Fred slapped the counter in her annoyance. “Oh, come on! It’s been all over the news for months. Mermaids are real, they’re called Undersea Folk, and we’re all going try to live in peace. Hum your favorite parts from ‘Come Together’ and it’ll all fall into place.”
“I’ve been busy with my own stuff—does this sound familiar since I just said it? So how about you get to the actual reason we’re all in a big fish warehouse on a Tuesday night after the place is closed when I could be around the corner enjoying an oyster milkshake at the—the”—Betsy held up one finger in the universal hold-on-a-second gesture, fumbled through her dark green tote bag, then whipped out Boston For Dummies—“Union Oyster House. Says here it’s the oldest tavern in America.”

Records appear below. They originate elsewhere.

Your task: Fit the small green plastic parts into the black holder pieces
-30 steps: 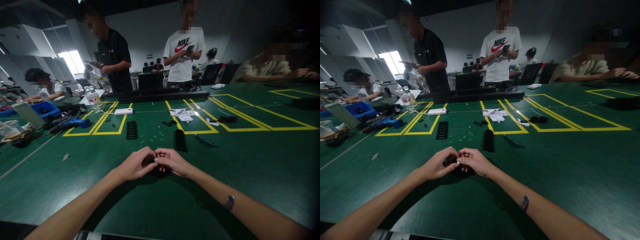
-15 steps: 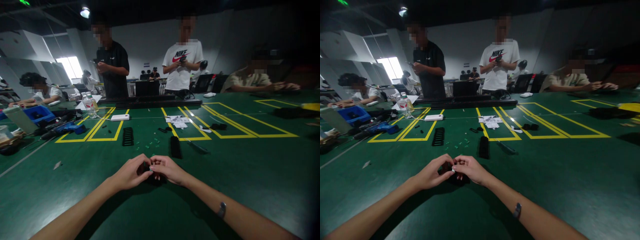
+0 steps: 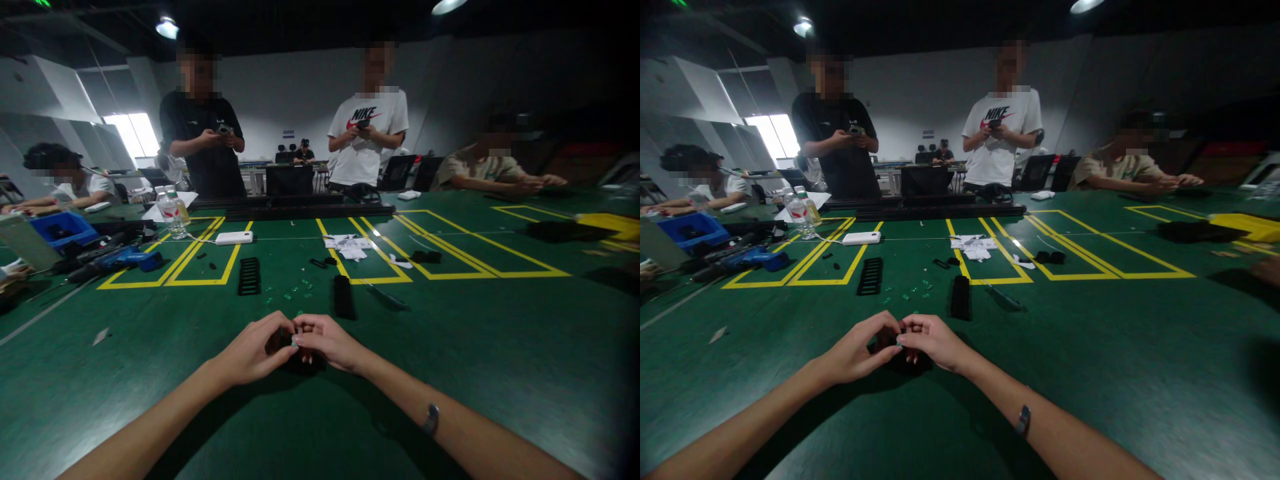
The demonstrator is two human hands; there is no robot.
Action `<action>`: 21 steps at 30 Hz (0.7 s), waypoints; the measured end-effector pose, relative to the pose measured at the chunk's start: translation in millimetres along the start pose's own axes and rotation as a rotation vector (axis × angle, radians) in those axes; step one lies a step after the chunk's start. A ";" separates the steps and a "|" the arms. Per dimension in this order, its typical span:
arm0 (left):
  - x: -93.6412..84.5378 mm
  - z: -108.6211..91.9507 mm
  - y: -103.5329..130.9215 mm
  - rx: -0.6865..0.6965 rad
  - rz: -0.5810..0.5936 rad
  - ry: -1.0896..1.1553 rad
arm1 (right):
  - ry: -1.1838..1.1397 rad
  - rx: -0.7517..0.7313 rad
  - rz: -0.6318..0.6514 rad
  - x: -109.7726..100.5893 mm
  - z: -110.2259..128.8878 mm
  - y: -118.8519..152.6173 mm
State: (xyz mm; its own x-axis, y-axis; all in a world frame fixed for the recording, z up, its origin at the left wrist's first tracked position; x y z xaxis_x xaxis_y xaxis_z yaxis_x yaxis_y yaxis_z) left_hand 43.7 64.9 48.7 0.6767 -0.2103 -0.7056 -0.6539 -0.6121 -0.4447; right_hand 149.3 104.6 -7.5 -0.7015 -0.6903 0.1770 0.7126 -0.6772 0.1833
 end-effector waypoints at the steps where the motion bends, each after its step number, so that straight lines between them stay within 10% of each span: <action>1: 0.2 0.0 0.1 0.002 -0.001 0.000 | -0.003 -0.002 0.002 0.2 0.4 0.2; 21: -0.4 -0.5 0.4 0.022 -0.015 -0.043 | 0.011 0.000 -0.024 -2.6 -3.8 -1.9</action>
Point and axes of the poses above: each hand's wrist, its own y-axis away from the middle knuckle, its own x-axis out of the palm, z = x × y, the point moved 8 cm from there along -y, towards the middle knuckle, and after that the axes turned 11 degrees about x, right-handed, at the moved point
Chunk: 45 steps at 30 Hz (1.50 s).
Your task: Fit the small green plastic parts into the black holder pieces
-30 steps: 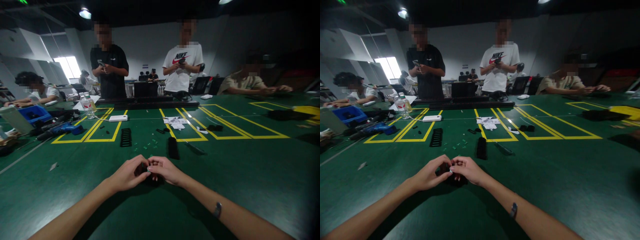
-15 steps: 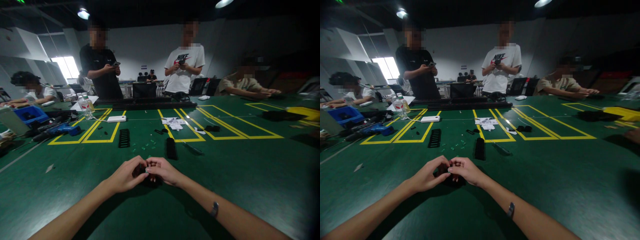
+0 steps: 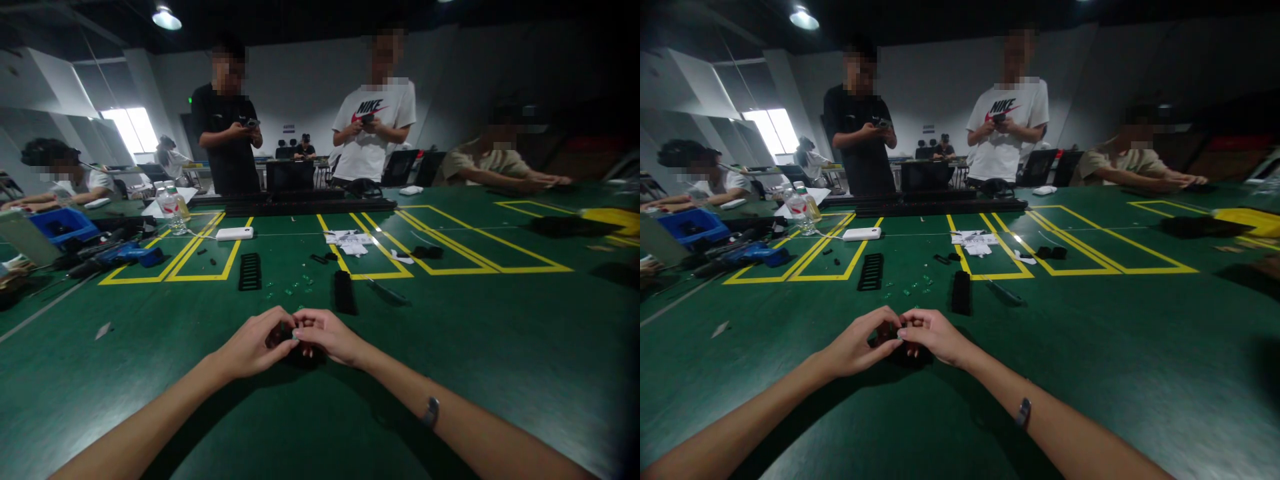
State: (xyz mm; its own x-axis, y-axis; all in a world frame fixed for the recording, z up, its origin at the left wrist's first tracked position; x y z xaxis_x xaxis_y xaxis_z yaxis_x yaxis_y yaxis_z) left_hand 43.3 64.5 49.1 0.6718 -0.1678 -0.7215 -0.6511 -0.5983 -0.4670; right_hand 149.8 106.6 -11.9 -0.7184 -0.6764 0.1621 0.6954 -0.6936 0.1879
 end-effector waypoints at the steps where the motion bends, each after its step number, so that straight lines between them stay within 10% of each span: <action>1: 0.2 0.1 0.2 0.000 0.002 -0.001 | 0.003 0.000 -0.004 -0.3 0.0 0.1; 45: 1.8 1.0 0.2 -0.009 0.009 0.019 | 0.013 -0.017 0.007 -0.7 -1.3 -0.8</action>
Point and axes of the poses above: each hand's wrist, its own y-axis away from the middle knuckle, its own x-axis out of the palm, z = x × y, the point moved 8 cm from there along -y, towards the middle knuckle, and after that the axes turned 11 degrees about x, right-handed, at the moved point
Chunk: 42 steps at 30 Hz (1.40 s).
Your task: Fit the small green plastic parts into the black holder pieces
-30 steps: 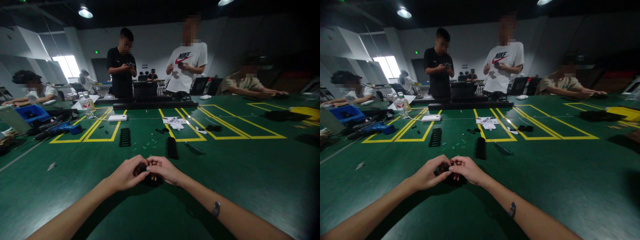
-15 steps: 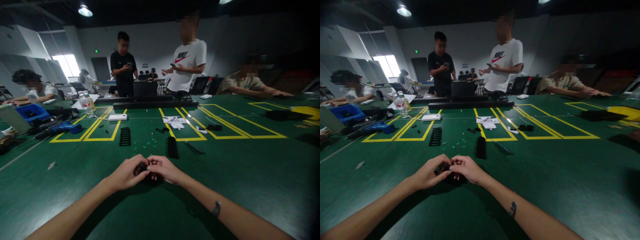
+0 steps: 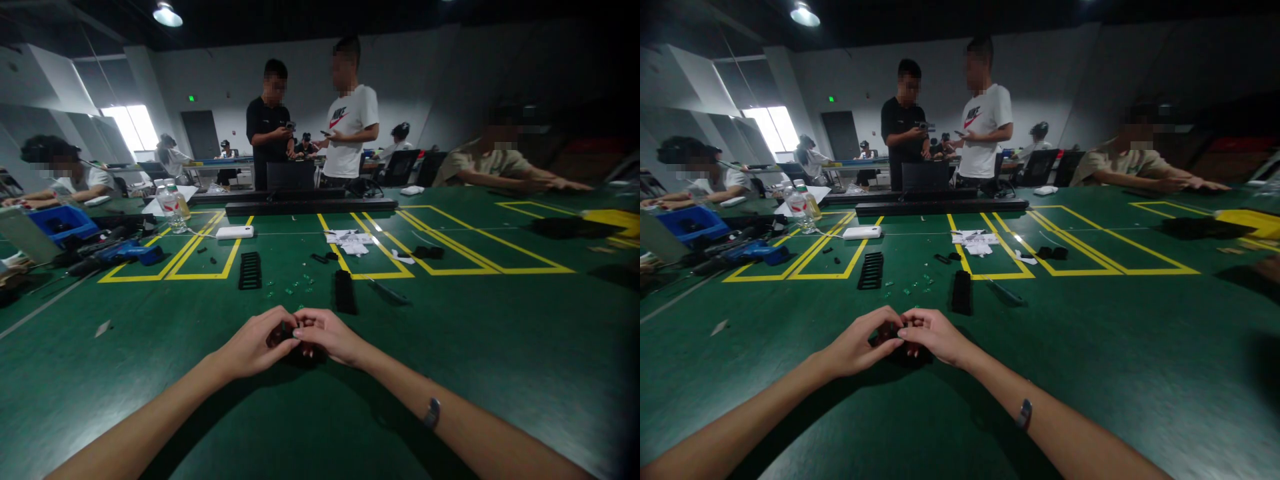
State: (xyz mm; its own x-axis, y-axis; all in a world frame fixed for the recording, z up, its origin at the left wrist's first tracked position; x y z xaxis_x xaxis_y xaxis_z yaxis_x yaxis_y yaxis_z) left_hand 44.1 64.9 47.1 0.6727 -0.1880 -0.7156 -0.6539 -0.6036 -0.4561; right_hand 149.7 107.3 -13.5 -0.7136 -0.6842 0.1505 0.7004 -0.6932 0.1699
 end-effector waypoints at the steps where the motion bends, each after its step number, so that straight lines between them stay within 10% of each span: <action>1: -0.1 0.1 0.0 -0.002 -0.001 0.003 | 0.002 0.001 0.001 0.4 0.2 -0.1; 42: 0.2 -0.4 -0.4 0.004 0.020 -0.004 | 0.013 0.008 0.022 1.2 -0.5 -0.2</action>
Point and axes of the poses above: each hand's wrist, its own y-axis away from the middle knuckle, its own x-axis out of the palm, z = x × y, the point moved 8 cm from there along -y, towards the middle knuckle, and after that the axes turned 11 degrees about x, right-handed, at the moved point
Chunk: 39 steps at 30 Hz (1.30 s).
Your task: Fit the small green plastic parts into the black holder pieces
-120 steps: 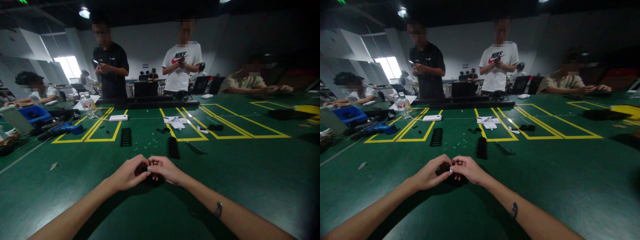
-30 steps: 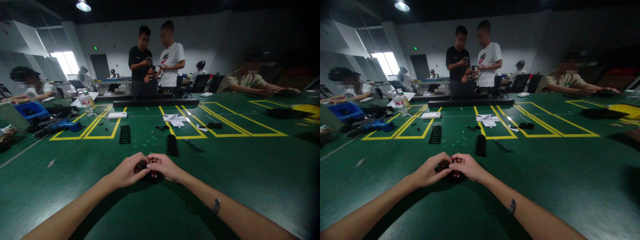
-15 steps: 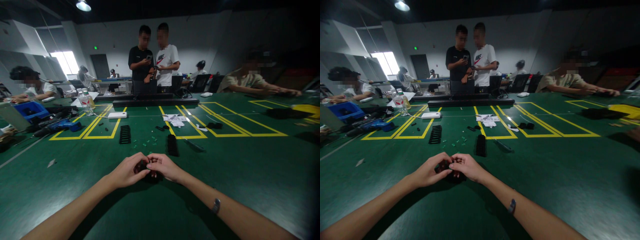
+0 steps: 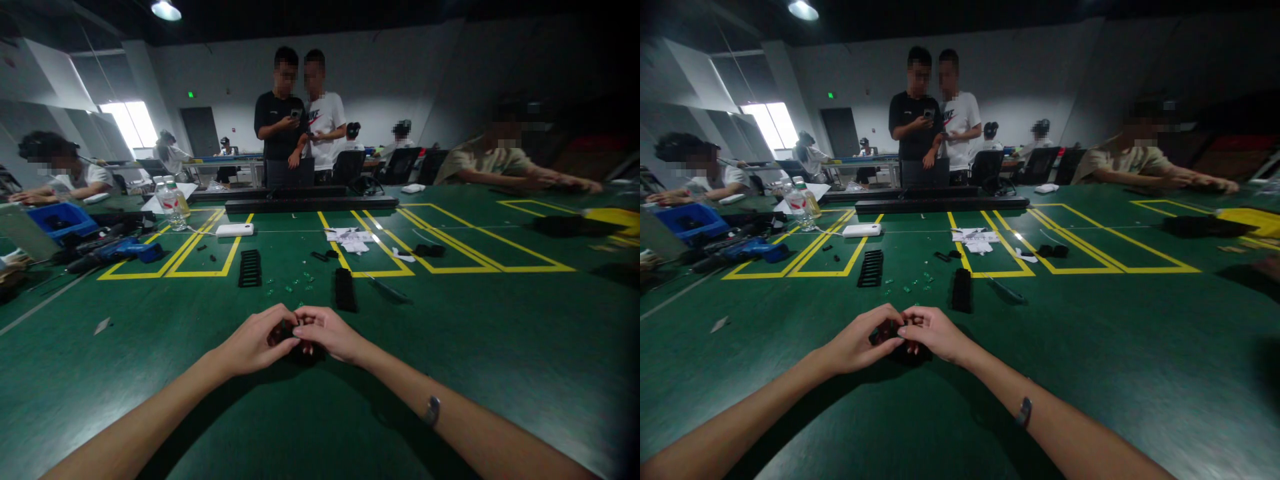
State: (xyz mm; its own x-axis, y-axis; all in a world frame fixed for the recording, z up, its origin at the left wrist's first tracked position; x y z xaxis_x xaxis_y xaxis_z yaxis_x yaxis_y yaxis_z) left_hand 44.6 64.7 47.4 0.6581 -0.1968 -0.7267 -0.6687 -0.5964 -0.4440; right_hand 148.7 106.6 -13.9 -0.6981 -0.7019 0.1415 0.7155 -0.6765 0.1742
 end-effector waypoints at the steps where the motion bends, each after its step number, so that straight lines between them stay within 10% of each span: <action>1: 0.1 0.3 0.1 -0.001 0.000 0.003 | -0.001 0.001 0.000 -0.2 -0.5 -0.2; 39: 1.0 0.8 -0.1 -0.009 -0.005 -0.012 | 0.028 -0.001 -0.042 -2.0 0.3 0.2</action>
State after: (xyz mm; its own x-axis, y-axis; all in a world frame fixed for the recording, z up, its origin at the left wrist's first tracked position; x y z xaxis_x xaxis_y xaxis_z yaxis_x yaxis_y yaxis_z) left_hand 45.1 65.2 46.3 0.6569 -0.1845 -0.7310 -0.6625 -0.6042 -0.4428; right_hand 150.2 107.9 -13.8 -0.7264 -0.6789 0.1071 0.6857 -0.7056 0.1788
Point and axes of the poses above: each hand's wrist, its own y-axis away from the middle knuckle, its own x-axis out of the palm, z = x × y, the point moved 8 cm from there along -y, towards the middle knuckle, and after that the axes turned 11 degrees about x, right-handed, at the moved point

“You called a tourist for help?” Fred asked Madison, who had the decency to blush at the shame of it. “And you! Step away from the guidebook. First, you should have gone with Rough Guides. They’re not as bossy. Second, mermaids exist, I’m one of them, and that’s probably why Madison’s in trouble. I have to speculate, though, since Madison hasn’t coughed up the reason she’s in trouble. As for you . . .” Fred seized Betsy by the arm and hauled her up the stairs . . . and up, and up. Madison tripped along behind them, wringing her hands. Fred was unaware women did that outside of gothic Books. “I can see we’re gonna be stuck in neutral unless I can get you past this one thing.”
“You mean about you being clinically insane? It’s okay, though,” she added hastily as they came to the top level, and the top of the tank. “My husband is, too, so I’m not judging. What does any of what you’re doing have to do with—Hey, a turtle!” She peered into the enormous tank, home to several dozen species of fish and reptiles. “And sharks!” Then: “Whoa.”
She had whoa’d because Fred had kicked off her flip-flops and stripped down to her . . . nothing. Yep, she was down to her nothing. Then she stomped over to the stairs beside the side of the tank, ascended them, and—
“I’m pretty sure you’ll need a note from a parent or a doctor before you do that. Seriously. Will you get down? Hey—don’t!”
—dropped in.
* * *
The NEA’s Giant Ocean Tank** was a four-story live exhibit at the heart of the aquarium. More than twenty feet deep and over thirty feet wide, the thing held two hundred thousand gallons of salt water as well as turtles, stingrays, eels, reef fish, sharks, assorted excrement from same, discarded food from same, coral reefs—lots o’ stuff, in other words. The water itself was bathtub warm.
From inside, Fred could see wavy, indistinct versions of Betsy and Madison looking down at her. She was a little nervous. Not out of fear of the tank’s inhabitants. Like all Undersea Folk, Fred shared a low, telepathy-based form of communication with the fish here, and they were (for the most part) on friendly terms. Yes, they’d gone on a hunger strike a couple of years ago when Fred refused to pipe in more Pet Shop Boys (coral reef fish adored ’80s glam rock for reasons unknown to Fred, who loathed it). Yes, there were occasional power struggles. But in general they got along.